Another reason was to keep costs down and make sure they were both fully equipped to troubleshoot the boat along the way. “As we were doing a long voyage, we wanted to make sure we were able to get to the bottom of problems quickly,” Simmonds says.
As well as making sure the boat was seaworthy, the pair set about redesigning the interior, ripping out the existing layout and replacing it with two double cabins, a sitting area, kitchen, toilet, shower, wheelhouse and stern cockpit. Creating this outdoor space was one of the biggest jobs of the entire conversion and saw Simmonds and Schnabel cut off the stern, replacing it with a fibreglass cockpit. The boat’s original tarpaulin meanwhile was replaced with Perspex windows, a job Simmonds describes as “by far the most technically difficult part of the conversion."
The refit took just over a year but by the end, Simmonds and Schnabel were satisfied. “The conversion was part of the enjoyment of the project as a whole and means that we now really understand the boat, which is a good feeling and added to the satisfaction of the project.”
As summer approached, it was time to put their hard work to the test. With Simmonds’s Nova Scotia duck tolling retriever Shackleton on board, the three crew mates finally set off for Norway. Their route took them along the south coast of the UK towards Dover before they crossed the busiest shipping lane in the world.

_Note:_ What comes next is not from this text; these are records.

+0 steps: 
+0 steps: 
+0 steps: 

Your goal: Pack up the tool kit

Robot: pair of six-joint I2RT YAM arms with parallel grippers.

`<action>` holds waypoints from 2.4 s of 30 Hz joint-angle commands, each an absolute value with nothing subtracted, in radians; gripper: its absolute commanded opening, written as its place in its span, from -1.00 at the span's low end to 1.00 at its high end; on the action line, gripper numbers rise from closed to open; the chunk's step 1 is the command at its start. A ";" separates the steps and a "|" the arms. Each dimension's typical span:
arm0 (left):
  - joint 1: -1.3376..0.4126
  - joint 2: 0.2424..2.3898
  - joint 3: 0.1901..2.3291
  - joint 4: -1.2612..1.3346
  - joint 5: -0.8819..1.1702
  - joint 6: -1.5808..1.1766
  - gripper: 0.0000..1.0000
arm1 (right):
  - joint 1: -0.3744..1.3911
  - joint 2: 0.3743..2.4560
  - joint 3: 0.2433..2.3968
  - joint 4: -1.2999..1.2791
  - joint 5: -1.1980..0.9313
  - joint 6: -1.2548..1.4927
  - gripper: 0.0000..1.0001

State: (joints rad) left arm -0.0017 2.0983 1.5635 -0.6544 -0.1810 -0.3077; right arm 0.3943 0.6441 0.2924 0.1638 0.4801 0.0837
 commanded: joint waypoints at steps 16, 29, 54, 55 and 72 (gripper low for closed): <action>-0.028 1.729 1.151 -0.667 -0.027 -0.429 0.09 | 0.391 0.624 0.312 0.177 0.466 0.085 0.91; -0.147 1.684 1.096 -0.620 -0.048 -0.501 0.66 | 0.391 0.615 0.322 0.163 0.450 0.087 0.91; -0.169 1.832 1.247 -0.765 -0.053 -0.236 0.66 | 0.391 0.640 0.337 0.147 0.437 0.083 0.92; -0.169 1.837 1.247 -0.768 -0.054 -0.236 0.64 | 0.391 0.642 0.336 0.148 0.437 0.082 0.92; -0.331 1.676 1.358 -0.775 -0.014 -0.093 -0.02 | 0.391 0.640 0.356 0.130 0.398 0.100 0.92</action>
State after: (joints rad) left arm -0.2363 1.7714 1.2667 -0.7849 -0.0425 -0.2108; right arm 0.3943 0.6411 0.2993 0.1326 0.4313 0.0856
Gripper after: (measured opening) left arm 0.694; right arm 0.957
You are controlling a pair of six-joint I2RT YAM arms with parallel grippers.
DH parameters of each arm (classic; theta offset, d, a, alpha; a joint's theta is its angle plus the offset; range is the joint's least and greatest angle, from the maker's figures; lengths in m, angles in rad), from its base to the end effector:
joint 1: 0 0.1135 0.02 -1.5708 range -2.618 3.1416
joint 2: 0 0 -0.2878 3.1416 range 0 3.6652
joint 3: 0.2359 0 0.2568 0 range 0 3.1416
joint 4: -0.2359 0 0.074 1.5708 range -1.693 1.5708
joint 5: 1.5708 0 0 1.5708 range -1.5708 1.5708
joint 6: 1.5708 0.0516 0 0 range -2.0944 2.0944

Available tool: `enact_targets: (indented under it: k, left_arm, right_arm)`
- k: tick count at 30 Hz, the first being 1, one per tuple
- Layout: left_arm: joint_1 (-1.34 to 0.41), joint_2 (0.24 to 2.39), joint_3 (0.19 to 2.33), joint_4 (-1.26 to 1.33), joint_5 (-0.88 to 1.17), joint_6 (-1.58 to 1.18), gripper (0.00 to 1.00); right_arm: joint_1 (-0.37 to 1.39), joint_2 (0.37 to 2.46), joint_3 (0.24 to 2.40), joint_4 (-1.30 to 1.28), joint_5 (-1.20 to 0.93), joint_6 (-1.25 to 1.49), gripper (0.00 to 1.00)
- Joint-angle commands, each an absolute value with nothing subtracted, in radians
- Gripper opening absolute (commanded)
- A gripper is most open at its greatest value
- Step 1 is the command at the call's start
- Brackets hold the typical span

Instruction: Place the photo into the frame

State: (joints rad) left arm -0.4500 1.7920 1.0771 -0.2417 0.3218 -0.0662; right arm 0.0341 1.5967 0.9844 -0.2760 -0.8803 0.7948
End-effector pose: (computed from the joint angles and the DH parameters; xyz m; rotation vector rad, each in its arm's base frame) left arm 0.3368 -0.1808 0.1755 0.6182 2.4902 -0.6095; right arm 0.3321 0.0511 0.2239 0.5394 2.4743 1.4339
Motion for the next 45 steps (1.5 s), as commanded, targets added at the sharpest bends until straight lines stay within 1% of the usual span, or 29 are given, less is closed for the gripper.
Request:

Stødig skirted the Belgian and Dutch coast, passing through the Kiel canal into the Baltic. They progressed up the Danish and Swedish coasts before crossing Skagerrak at the lower tip of Norway. Here Stødig was tested by three to four metre swells. “That was our hairiest passage but that made it even better when we finally got here,” says Simmonds, who was pleased with how the lifeboat faired in the conditions. “We have a 30mm thick fibreglass hull that has been tested against concrete walls so you don’t have to worry about the state of the boat,” he says. However, he adds, that he and Schnabel "couldn’t help but be aware that we’d done the work ourselves.”
Despite this, Simmonds, Schnabel and Shackleton safely arrived into Bergen soon after. “That’s when our trip really started,” Simmonds says. “We then had 3,000 km of fjords and islands to get through.” Thanks to the lifeboat’s shallow 80cm draft, Stødig is able to many reach places yachts are unable to access. The trio took their time meandering through the remote landscapes of Norway before settling in Tromsø for the winter, four months after leaving the UK. Simmonds has joined a local architect’s firm while Schnabel continues to work from the boat.
In the near-future, the pair plan to set off again, using the boat to reach some of the most remote skiing fields in the country. “There are some places you just can’t reach by road,” Simmonds says. The pair are considering a longer trip to Finnmark, which sits in the north of Norway. Beyond that, the future remains unclear. “This is just another life cycle of the boat,” Simmonds says. “We might do another passage on the boat or sell it to someone else so that they can undertake adventures of their own.”